A failover doesn’t trigger because the upstream dependency didn’t recognize the node failure. A new deployment misroutes traffic because the service mesh was out of sync with the load balancer. A latency spike takes minutes to isolate because the observability tools weren’t configured consistently across tiers.
These are not rare edge cases. They are day-to-day operational failures caused by workflow sprawl. And they directly tie back to the data in which we find 29% of respondents still rely on custom scripts to support automation. That’s a huge red flag. Scripting around complexity is not automation, it’s fragile glue. It breaks when the environment changes, and it delays recovery when performance degrades.
When operational workflows are bloated with handoffs, tribal knowledge, and manual remediation, there is no true fault tolerance. Just hope.
When most people hear “policy drift,” they think security. But drift in application delivery policies—things like traffic routing rules, load balancing behavior, or rate-limiting configurations—can be just as damaging. That’s one of the causes of ADC07 Incompatible Delivery Policies.
In a well-orchestrated pipeline, policies should follow the application from dev to staging to production. But in practice, the handoffs between environments are often manual, inconsistent, and tool dependent. A load balancing rule defined in staging may not match what’s configured in the public cloud. A routing policy tested in development might be omitted from production due to environment-specific constraints or oversight. Canary release thresholds, caching behaviors, failover logic—all of these are delivery-layer policies that frequently drift during deployment.
The root cause is the same one echoed in the F5 2025 State of Application Strategy Report: complexity. With 45.3% of respondents citing “too many different languages needed” and 53.6% citing “too many different APIs,” it’s clear that delivery workflows are fragmented across tooling ecosystems. Each environment might use different configuration models or infrastructure-as-code platforms, requiring translation every step of the way.
Translation introduces risk. It also introduces delay. When delivery policies must be manually rewritten or adapted between systems, rollout consistency suffers. And in distributed systems, inconsistency is often worse than failure—because it creates unpredictable behavior.
Imagine a multi-region deployment where a traffic-steering policy only applies in one zone. Or a global application with inconsistent cache rules across edge nodes. The result is a degraded user experience that’s hard to trace and harder to fix.
To move fast without breaking things, organizations need delivery policies that are declarative, portable, and enforced consistently across every tier of the stack. That’s impossible when workflows rely on a patchwork of manual processes and team-specific logic.
Until delivery policies are treated as first-class citizens—that means on equal footing with app code and infrastructure config—organizations will continue to struggle with drift, downtime, and delivery delays.
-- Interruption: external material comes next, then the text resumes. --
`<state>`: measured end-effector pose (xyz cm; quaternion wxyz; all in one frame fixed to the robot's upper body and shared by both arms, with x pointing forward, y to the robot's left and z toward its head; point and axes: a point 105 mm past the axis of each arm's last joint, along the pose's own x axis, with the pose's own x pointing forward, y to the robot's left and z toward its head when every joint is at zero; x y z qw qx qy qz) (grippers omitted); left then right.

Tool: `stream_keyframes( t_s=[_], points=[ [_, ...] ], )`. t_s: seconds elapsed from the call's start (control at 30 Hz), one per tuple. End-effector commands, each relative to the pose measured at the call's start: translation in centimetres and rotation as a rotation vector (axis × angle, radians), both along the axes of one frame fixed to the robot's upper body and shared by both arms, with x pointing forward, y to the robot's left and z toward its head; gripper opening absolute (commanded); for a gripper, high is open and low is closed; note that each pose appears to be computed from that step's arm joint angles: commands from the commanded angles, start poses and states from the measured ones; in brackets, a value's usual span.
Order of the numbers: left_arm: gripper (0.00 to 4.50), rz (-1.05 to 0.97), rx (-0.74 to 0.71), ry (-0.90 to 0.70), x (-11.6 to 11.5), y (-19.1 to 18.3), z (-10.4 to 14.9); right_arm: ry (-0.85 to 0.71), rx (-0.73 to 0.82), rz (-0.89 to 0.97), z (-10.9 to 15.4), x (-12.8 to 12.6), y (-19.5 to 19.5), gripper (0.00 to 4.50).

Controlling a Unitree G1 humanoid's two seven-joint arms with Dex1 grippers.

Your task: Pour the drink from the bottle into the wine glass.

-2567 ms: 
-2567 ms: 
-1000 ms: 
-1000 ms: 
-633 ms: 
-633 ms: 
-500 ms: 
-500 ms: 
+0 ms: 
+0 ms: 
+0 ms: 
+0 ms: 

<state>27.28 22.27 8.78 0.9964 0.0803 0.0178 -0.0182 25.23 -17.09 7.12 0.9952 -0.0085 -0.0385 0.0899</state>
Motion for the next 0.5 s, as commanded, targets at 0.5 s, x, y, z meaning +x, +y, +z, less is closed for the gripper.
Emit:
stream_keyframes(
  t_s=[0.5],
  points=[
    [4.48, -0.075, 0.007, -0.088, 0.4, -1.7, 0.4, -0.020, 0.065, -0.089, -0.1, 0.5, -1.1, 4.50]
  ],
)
Simplifying those workflows is the first and most necessary step.
Reducing workflow complexity isn’t about cleaning up the architecture diagram or making ops teams happier (though it would do both). It’s about delivering on the core promises of modern application infrastructure: speed, resilience, and consistency.
Organizations that want to improve runtime performance and enforce predictable delivery behavior must take a hard look at how many tools, teams, and handoffs are involved in their pipelines. And more importantly, they must ask: how many of these steps are adding value, and how many are just there to work around limitations in the system?
The answer isn’t always a new tool. Sometimes it’s fewer tools. Sometimes it’s a single, unified platform that enforces delivery logic with the same syntax and behavior across every environment. Sometimes it’s automating not just deployment, but governance, so delivery policies apply as code, not as a checklist.
The path to resilient and reliable delivery runs through simplification. Until we treat complexity as a critical risk, it will continue to erode everything we’ve built on top of it.